Typhoon Hagibis is likely to be an earnings event for Japan’s three main non-life insurers, while overall, it’s expected that more than half of the insured loss total will be covered by reinsurers, says Fitch Ratings.

Image from Kyodo agency (via Japan Today)
Hagibis made landfall along Japan’s east coast as an equivalent category 1 hurricane on the evening of Saturday the 12th of October, with 1-minute sustained wind speeds of around 145 km/h (90mp/h).
The storm was classified as ‘violent’ on Japan’s typhoon scale and caused widespread flooding, with tens of thousands of homes either damaged or destroyed, while many businesses were severely disrupted.
Recently, catastrophe risk modeller AIR Worldwide estimated that the event would result in an insurance industry loss of between USD 8 billion and USD 16 billion.
According to Fitch, for the three main non-life insurers in Japan, MS&AD, Sompo, and Tokio Marine, Hagibis is likely to be an earnings event, with no material effects on capital and no rating implications.
Ultimately, the ratings agency expects these firms’ net losses after reinsurance and catastrophe reserve releases to be limited in relation to their overall earnings, based on Fitch’s preliminary analysis in light of initial industry loss estimates.
For the three insurers in question, Fitch highlights combined catastrophe reserves of JPY2.4 billion (USD 22 million) at the end of June 2019, while the profitability of the firms’ non-cat business provides an additional buffer to absorb cat losses or bolster reserves.
Increasingly, Japanese non-life insurance companies are expanding their use of reinsurance protection, and at the same time face higher pricing for reinsurance cover as a result of more frequent weather-related cat losses in the region.
Overall, Fitch expects more than half of the total insured loss from Hagibis to be covered by reinsurers, or partly assumed by cooperatives like Zenkyoren, which provides agricultural insurance in Japan.
“Primary insurers are therefore likely to bear less than half of the total insured losses.

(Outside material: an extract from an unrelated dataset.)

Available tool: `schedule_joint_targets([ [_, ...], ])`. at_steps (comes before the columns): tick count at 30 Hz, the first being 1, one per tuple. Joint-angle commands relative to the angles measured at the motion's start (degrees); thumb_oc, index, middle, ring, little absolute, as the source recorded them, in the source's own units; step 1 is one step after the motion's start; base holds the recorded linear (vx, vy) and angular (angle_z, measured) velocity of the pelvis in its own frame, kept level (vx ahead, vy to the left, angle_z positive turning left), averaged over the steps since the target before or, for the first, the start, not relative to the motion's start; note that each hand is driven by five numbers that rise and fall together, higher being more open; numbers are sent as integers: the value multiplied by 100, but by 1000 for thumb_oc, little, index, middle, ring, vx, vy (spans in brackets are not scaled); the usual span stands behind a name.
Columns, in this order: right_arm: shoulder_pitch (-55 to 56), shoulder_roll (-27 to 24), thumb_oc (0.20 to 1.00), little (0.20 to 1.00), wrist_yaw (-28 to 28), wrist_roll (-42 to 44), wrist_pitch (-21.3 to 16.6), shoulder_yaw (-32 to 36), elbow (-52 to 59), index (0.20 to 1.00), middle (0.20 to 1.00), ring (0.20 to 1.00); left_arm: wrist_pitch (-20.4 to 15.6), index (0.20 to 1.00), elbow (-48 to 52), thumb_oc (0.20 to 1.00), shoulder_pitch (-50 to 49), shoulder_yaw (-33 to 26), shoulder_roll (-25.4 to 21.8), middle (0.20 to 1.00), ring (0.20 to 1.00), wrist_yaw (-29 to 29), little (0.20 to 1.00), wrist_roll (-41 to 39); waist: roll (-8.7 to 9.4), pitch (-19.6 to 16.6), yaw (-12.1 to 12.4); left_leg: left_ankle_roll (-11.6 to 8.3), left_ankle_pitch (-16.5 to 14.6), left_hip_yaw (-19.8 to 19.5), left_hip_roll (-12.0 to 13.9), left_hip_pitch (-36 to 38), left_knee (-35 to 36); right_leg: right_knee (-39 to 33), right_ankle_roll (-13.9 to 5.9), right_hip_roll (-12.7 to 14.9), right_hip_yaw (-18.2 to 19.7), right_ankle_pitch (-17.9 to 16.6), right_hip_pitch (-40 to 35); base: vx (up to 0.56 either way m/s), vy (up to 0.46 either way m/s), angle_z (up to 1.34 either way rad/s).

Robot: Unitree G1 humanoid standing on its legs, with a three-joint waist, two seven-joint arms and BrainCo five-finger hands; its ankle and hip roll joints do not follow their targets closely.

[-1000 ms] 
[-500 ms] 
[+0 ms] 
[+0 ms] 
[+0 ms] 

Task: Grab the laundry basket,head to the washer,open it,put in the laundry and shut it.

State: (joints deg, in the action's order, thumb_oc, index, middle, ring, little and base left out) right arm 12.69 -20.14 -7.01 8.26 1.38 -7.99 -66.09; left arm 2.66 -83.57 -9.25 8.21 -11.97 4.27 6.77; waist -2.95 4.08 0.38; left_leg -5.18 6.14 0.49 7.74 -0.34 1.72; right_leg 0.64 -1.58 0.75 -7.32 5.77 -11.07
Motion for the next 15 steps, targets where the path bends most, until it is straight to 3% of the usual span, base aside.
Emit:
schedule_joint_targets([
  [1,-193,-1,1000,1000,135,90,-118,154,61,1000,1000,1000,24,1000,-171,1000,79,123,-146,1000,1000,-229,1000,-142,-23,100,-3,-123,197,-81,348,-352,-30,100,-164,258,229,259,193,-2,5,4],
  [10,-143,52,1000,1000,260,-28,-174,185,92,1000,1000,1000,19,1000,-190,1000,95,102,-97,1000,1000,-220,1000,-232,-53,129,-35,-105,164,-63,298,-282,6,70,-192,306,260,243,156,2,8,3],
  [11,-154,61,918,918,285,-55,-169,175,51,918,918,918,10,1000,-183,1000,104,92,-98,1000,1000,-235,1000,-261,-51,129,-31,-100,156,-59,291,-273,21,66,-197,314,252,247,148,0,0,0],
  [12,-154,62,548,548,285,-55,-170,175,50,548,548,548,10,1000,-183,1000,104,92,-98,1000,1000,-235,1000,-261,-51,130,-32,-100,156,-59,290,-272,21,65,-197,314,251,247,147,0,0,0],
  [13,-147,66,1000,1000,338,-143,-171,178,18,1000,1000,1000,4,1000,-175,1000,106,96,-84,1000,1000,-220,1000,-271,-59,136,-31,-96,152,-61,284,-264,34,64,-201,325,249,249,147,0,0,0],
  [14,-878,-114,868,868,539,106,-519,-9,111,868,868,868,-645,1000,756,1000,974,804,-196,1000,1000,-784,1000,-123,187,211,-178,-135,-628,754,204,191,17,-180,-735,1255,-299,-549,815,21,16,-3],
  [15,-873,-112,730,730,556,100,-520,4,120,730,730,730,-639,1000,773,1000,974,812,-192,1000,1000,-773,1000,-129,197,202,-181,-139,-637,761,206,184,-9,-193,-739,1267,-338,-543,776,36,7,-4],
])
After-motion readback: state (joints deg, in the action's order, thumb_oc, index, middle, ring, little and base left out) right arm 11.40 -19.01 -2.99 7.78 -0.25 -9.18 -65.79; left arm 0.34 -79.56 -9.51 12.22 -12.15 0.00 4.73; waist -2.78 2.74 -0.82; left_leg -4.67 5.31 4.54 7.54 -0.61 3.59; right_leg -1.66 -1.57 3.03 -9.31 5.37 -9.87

We expect them to cover these mostly by releases from their catastrophe reserves, limiting the implications for reported earnings. The depletion of catastrophe reserves will be negative for insurers’ balance sheet strength but we do not expect a material effect on their Prism scores,” says Fitch.
Adding, “We expect insurers to increase their windstorm and flood loss reinsurance cover at the next round of reinsurance programme renewals in April 2020 given the recent high losses.”